The measured pair-wise correlation coefficients of CPTA DR1 are shown in Figure 4, where the results of the negative and positive control groups using simulated datesets are also shown. For the simulated data set without the GWB injection (i.e., the negative control), we detect no significant spatial correlations as shown in the top panels of Figure 4.

Figure 4.

Figure 4. The measured correlation coefficients (y-axis) as a function of the pulsar-pair separation angle (x-axis). Red dots denote the measured correlation coefficients between all pulsar-pairs without the auto-correlation. The blue curves with error bars represent the binned average red dots, which only serve to aid the visual inspection. The error bars are the standard error of binned average value estimated using the binned red dots. The solid red curves depict the theoretical HD curve. The top row three panels show simulations without the GWB signal injection, where the data was simulated to match exactly the times and frequencies of the real CPTA DR1. Each panel from left to right corresponds to f = 1/T, 1.5/T, and 2/T, respectively.

Standard image High-resolution image

We can detect the HD correlation in the positive control with the injected GW signal as shown in the middle panels of Figure 4. In the data set, the characteristic amplitude and spectral index of GWB are Ac = 10−14 and α = − 2/3, respectively. The statistical significance (${ \mathcal S }=8.5$) peaks at f = 1.5/T, whereas it is low at f1 and f2 (${ \mathcal S }=2.7$ and ${ \mathcal S }=4.4$, respectively). Such behavior agrees with the theoretical expectation, as explained in Appendix B, that (1) the statistic significance of f = 1/T is lower than that at f = 1.5/T, because fitting of the pulsar timing model affects the low-frequency components of the signal; and (2) the statistic significance at f = 2/T is lower than that at f = 1.5/T, because the power-law spectral signal is weaker at higher frequency.

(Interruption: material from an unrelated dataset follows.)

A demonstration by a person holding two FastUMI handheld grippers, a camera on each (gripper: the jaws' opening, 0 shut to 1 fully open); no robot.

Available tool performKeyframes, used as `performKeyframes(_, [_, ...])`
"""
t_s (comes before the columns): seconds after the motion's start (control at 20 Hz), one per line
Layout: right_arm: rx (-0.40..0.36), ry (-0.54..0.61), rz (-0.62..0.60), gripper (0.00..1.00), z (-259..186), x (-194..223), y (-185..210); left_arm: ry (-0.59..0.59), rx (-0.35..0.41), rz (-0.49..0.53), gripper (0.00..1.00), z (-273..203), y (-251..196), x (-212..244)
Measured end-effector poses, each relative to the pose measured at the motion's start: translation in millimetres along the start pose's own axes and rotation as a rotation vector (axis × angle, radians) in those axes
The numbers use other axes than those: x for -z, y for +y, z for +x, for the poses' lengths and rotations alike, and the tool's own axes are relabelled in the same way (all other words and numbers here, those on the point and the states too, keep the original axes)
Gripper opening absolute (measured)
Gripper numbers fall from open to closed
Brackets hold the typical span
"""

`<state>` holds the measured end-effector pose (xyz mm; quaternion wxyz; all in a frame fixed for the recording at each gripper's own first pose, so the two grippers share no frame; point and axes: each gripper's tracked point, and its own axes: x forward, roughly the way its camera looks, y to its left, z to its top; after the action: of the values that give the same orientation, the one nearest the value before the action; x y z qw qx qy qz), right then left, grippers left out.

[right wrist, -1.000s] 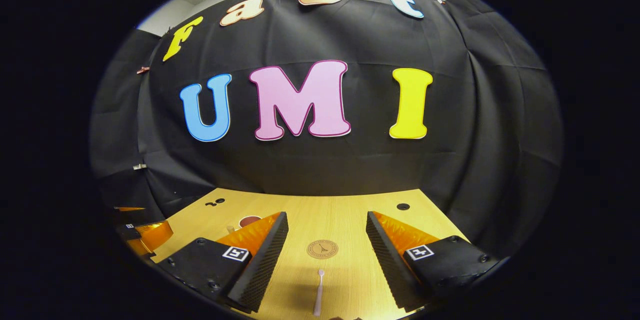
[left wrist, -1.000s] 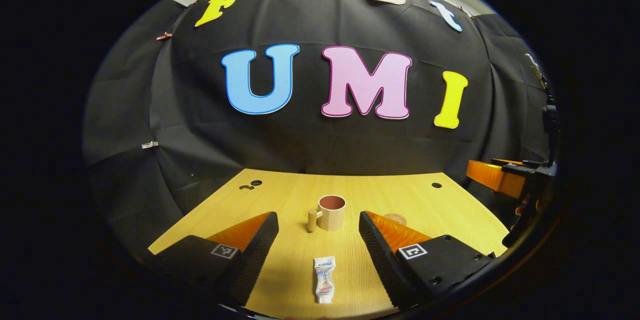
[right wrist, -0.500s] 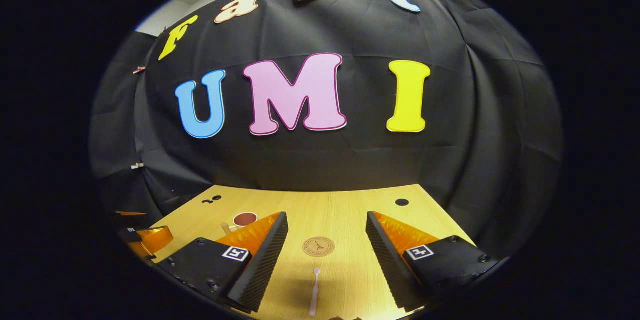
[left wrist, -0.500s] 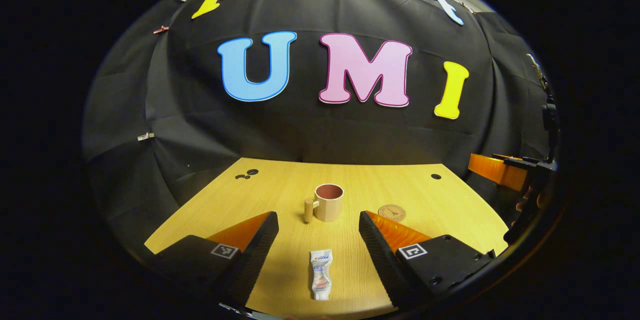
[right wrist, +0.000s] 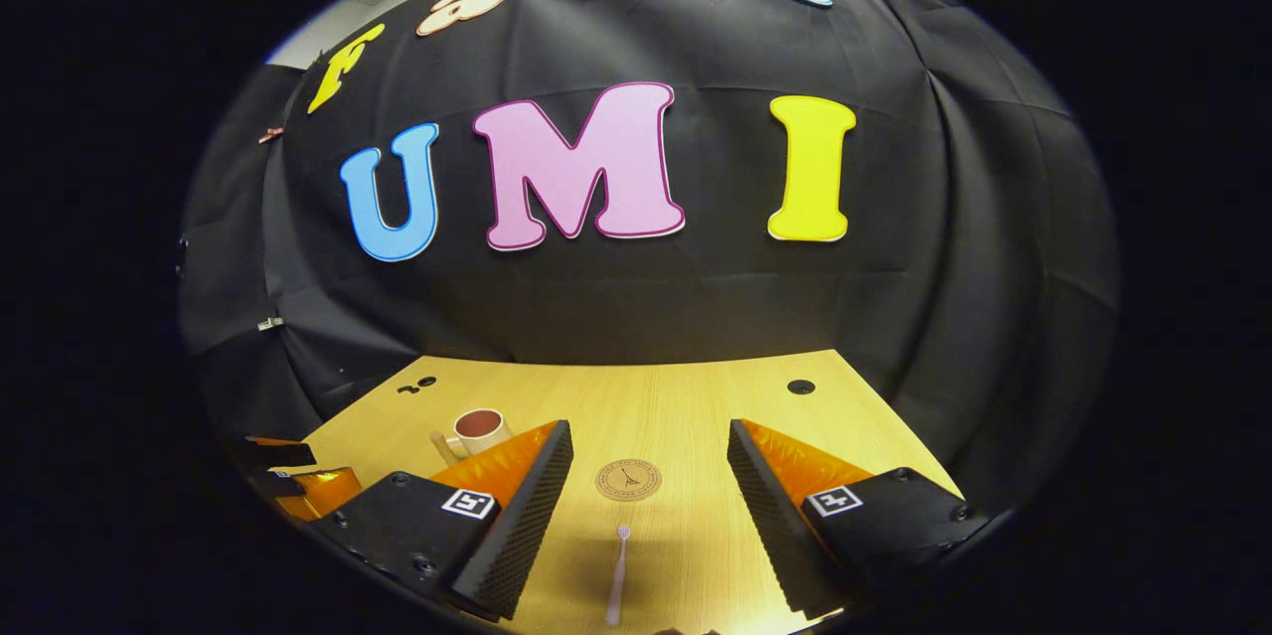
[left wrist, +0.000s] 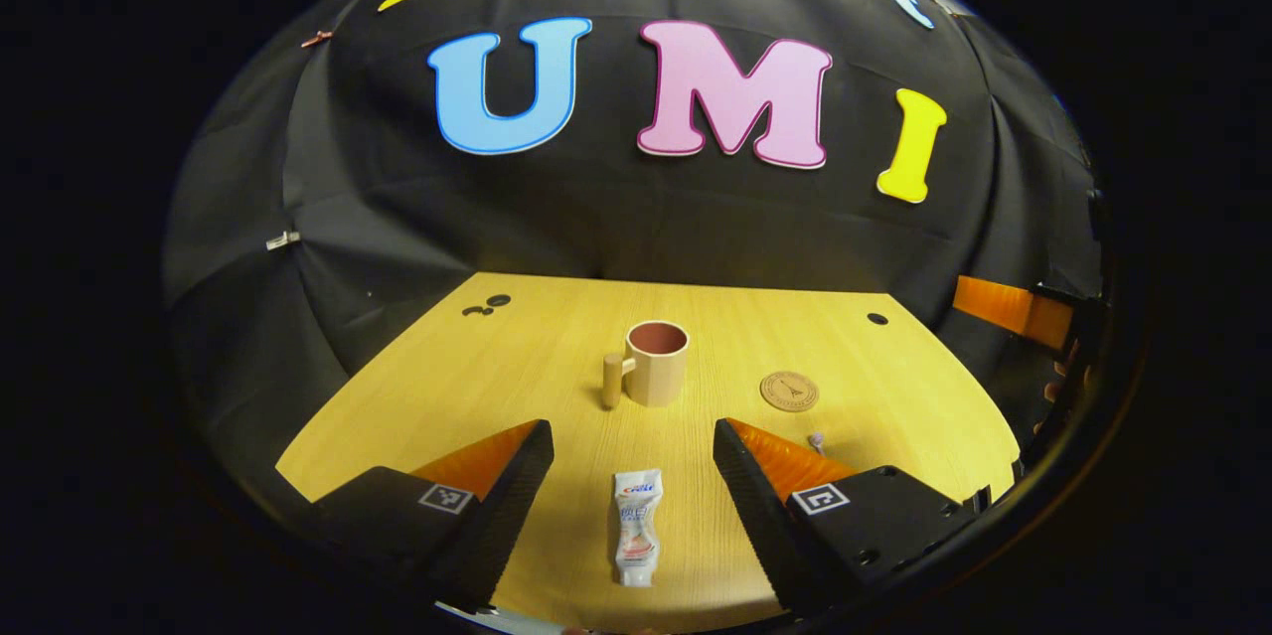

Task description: Put the toothbrush and toothpaste on the desktop into the cup, then pick up the cup and place it on the coaster on the desktop.

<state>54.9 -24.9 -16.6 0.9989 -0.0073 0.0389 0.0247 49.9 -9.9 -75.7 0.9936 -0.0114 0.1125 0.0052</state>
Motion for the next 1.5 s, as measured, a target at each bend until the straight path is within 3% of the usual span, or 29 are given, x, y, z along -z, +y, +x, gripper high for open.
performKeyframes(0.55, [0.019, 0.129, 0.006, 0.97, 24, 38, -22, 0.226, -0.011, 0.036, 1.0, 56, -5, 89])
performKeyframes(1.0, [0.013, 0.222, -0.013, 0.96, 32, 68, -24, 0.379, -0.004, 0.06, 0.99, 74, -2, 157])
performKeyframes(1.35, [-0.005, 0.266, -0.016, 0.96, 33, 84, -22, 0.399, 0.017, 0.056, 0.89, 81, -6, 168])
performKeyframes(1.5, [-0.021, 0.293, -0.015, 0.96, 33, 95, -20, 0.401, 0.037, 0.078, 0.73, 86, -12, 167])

The statistical significance of the HD correlation of CPTA DR1 shows similar features to those of the positive control group. For CPTA DR1, as shown in the bottom panels of Figure 4, ${ \mathcal S }=4.6$ peaks at 1.5/T, which corresponds to a P-value of PV = 4 × 10−6. As we saw in the positive control group, ${ \mathcal S }=2.4$ and 2.3 are lower at f = 1/T and 2/T, respectively. By comparing the positive control group results and the CPTA DR1 results, we can further confirm that the GWB amplitude should be lower than 10−14. We also performed the phase shift and sky position scrambling experiments, which are described in Appendix C.

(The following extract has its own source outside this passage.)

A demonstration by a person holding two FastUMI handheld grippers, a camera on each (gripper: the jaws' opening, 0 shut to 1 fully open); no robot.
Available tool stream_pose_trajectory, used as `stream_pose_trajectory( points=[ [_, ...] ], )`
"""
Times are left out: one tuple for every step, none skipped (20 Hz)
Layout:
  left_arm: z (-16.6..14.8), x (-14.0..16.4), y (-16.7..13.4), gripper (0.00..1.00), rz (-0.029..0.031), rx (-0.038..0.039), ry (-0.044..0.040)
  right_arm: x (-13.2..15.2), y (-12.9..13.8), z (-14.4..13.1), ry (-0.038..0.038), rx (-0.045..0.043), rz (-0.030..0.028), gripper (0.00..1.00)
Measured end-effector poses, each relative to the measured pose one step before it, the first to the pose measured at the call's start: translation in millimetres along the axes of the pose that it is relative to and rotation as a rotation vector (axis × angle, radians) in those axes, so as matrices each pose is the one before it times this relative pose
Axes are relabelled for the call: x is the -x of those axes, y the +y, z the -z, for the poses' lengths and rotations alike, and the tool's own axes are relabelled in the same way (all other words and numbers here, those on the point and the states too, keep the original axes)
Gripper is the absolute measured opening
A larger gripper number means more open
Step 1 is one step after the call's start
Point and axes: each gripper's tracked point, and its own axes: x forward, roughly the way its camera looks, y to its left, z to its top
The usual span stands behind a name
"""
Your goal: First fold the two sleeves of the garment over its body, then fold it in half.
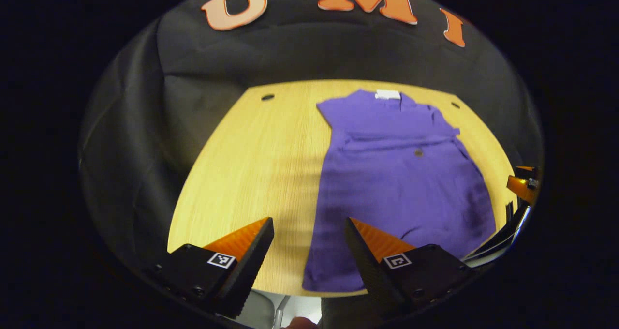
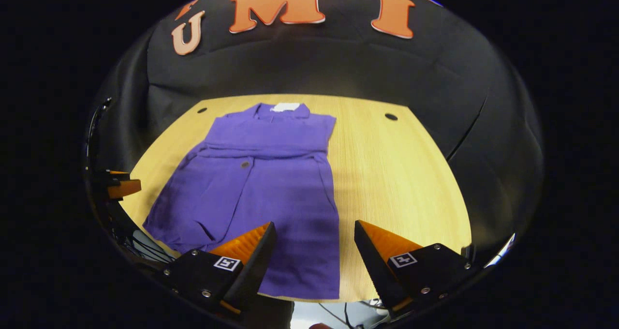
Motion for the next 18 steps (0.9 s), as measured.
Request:
stream_pose_trajectory(
  points=[
    [8.46, -0.83, 0.88, 0.95, 0.01026, 0.00365, 0.03808, -2.74, 2.5, 6.34, 0.02876, -0.01642, -0.00858, 0.96],
    [0.46, 2.76, -1.01, 0.95, 0.00798, 0.011, 0.03732, -0.33, 0.79, 9.69, 0.03262, -0.01091, -0.004, 0.96],
    [0.39, 2.54, -2.78, 0.95, 0.01643, 0.01476, 0.03505, -1.56, 0.17, 7.82, 0.02746, -0.0041, -0.00623, 0.96],
    [-4.19, 2.77, -1.71, 0.95, 0.01342, 0.01853, 0.02517, -2.1, -1.41, 8.23, 0.02699, 0.00258, -0.00165, 0.96],
    [6.35, -1.84, -0.37, 0.95, 0.0133, 0.01811, 0.02927, -1.05, -1.3, 6.25, 0.02491, 0.00594, 0.00166, 0.96],
    [8.12, -0.45, 0.72, 0.95, 0.01433, 0.01496, 0.03443, -0.46, -1.98, 7.61, 0.02761, 0.00686, 0.00338, 0.96],
    [5.86, -1.77, 0.37, 0.95, 0.0109, 0.01435, 0.03398, -0.5, -2.31, 5.85, 0.01904, 0.00252, 0.00479, 0.96],
    [14.15, -3.09, 0.5, 0.96, 0.0169, 0.00902, 0.05064, -1.9, -2.31, 5.67, 0.02555, -0.00418, 0.00698, 0.96],
    [12.55, -0.9, -0.69, 0.95, 0.01214, 0.01224, 0.05126, -2.02, -1.73, 4.17, 0.01974, -0.01061, 0.00018, 0.96],
    [7.86, -2.79, 2.04, 0.96, 0.00079, -0.00012, 0.02276, -1.15, 0.51, 4.31, 0.02092, -0.01517, -0.00298, 0.96],
    [1.76, -2.13, 2.0, 0.96, -0.00749, -0.01023, 0.01119, -1.18, 0.36, 5.5, 0.02446, -0.01425, -0.01001, 0.96],
    [2.1, 0.49, -1.02, 0.96, -0.01075, -0.01263, 0.02251, -1.25, 0.39, 6.76, 0.02306, -0.01197, -0.00975, 0.97],
    [-0.1, 1.13, 0.29, 0.98, -0.0101, -0.01442, 0.01406, -1.72, -0.25, 6.81, 0.02539, -0.00734, -0.00658, 0.96],
    [-0.68, -0.12, -0.35, 0.96, -0.00715, -0.01367, 0.00892, -0.93, -2.22, 6.99, 0.02205, -0.00382, -0.00097, 0.96],
    [0.46, -0.73, -1.06, 0.96, -0.00135, -0.00821, 0.01757, -0.75, -1.16, 6.63, 0.02355, -0.00167, -0.00213, 0.96],
    [-0.91, -0.31, -2.3, 0.96, 0.00534, -0.00735, 0.01197, -0.61, 0.98, 5.18, 0.01199, -0.00303, -0.0025, 0.96],
    [-3.35, -0.3, -1.39, 0.96, -0.00026, -0.00523, 0.00238, -1.01, 0.73, 2.62, 0.00627, 0.00244, -0.00013, 0.96],
    [-4.26, -0.55, -1.46, 0.96, -0.00027, -0.00464, 0.00283, -0.84, -1.09, 3.42, 0.00508, 0.00575, 0.00789, 0.96]
  ],
)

The signal components of the three frequencies 1/T, 1.5/T, and 2/T are not independent of one another, because the sampling of the data is irregular. It is thus invalid to directly add (in the sense of the square-root sum of squares) the statistical significance at the three frequencies to compute the frequency-integrated statistical significance, even though the frequency-integrated statistical significance is always higher or equal to the statistical significance measured at a single discrete frequency. In the case where noise modeling is not accurate enough, the frequency-integrated statistical significance could be lower than the single frequency value because of statistical fluctuations or wrong weights at some frequencies. This could happen if longer data is used and the signal spectrum over a wide frequency range can not be well described by a single power law.

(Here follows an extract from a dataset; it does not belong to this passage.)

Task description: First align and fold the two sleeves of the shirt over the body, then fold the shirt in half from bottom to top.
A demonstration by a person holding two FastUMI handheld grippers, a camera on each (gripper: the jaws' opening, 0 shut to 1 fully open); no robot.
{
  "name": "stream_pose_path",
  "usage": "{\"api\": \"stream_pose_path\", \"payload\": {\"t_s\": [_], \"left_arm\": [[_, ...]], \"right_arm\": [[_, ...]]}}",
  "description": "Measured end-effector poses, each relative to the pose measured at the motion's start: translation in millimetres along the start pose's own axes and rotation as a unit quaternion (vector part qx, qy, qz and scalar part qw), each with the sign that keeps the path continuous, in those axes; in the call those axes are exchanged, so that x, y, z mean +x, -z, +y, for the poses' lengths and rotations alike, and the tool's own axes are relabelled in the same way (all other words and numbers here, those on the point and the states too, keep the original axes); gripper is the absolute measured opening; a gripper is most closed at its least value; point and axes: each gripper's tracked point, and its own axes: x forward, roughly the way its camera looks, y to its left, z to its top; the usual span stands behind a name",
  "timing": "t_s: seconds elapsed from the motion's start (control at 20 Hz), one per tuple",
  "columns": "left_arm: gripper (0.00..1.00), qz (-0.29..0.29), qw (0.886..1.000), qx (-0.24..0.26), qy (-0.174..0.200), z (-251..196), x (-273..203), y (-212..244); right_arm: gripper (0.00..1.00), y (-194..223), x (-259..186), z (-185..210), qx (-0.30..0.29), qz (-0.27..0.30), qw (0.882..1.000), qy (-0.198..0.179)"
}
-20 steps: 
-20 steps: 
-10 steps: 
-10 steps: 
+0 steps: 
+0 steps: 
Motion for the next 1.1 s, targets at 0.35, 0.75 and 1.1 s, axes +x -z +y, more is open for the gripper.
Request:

For the CPTA DR1, we can not discriminate between dipole (cosine function) and HD correlation with only cross-correlation coefficients, although it seems to be lack of physical mechanism to produce the dipole correlation at the frequency we are currently sensitive to. For dipole correlation, we get ${ \mathcal S }=4.1$ at f = 1.5/T, which is only slightly lower than that of HD correlation. If we use the Bayes factor as the statistic (see the method described in Arzoumanian et al. 2020), HD correlation is preferred with a "strong evidence" that the Bayes factor ${ \mathcal B }{| }_{\mathrm{HD}/\mathrm{dipole}}=66$. We should point out that one of the major differences between the Bayesian method and the above frequentist method is that the Bayesian method includes the autocorrelation terms in comparing the two models, while the above method does not. Furthermore, Bayes factor ${ \mathcal B }{| }_{\mathrm{HD}/\mathrm{dipole}}=66$ here is not the perfect touchstone to exclude the dipole correlation interpretation, as demonstrated by numerical simulations of Zic et al. (2022) and the toy model in Appendix A. One needs to be cautious about the application and interpretation of the Bayes factors for the current problem of measuring or detecting the statistical variance of stochastic signals with spatial correlations.

5. Discussion and Conclusion

In this paper, we show that the inferred GWB characteristic amplitude is $\mathrm{log}{A}_{{\rm{c}}}=-14.4{\,}_{-2.8}^{+1.0}$ for a spectral index in the range α ∈ [ − 1.8, 1.5], and $\mathrm{log}{A}_{{\rm{c}}}=-14.7{\,}_{-1.9}^{+0.9}$ if fixing α = − 2/3. The measured GWB amplitude agrees with theoretical expectation (Sesana 2013; McWilliams et al. 2014). However, because of the short span of the CPTA DR1, we cannot yet differentiate between different models of SMBHB formation and evolution. Our GWB amplitude seems to be compatible with that of the common red signal of other PTAs (Arzoumanian et al. 2020; Chen et al. 2021; Goncharov et al. 2021; Antoniadis et al. 2022), although the median of posterior distribution seems to be 0.4–0.5 dex higher. It is possible that a single power law with α = − 2/3 is insufficient to extend the previous results to the high frequency band that CPTA is currently sensitive to, i.e., the spectrum of the GWB signal is not fully power-law in shape and may have a spectral "bump" in the CPTA frequency band (≥10−8 Hz). The statistical significance of the HD correlation over a constant-value correlation in CPTA DR1 is 4.6σ around 14 nHz, i.e., a P-value of 4 × 10−6. Our correlation-curve analysis is compatible with the GWB amplitude inference, where the comparison between the statistical significance of simulations and CPTA DR1 suggests that the amplitude of GWB quadruple signal A < 10−14. More details, including comparisons between different data reduction pipelines and a cross-check of the current measurements, will be published in a following paper (Xu et al. 2023, in preparation).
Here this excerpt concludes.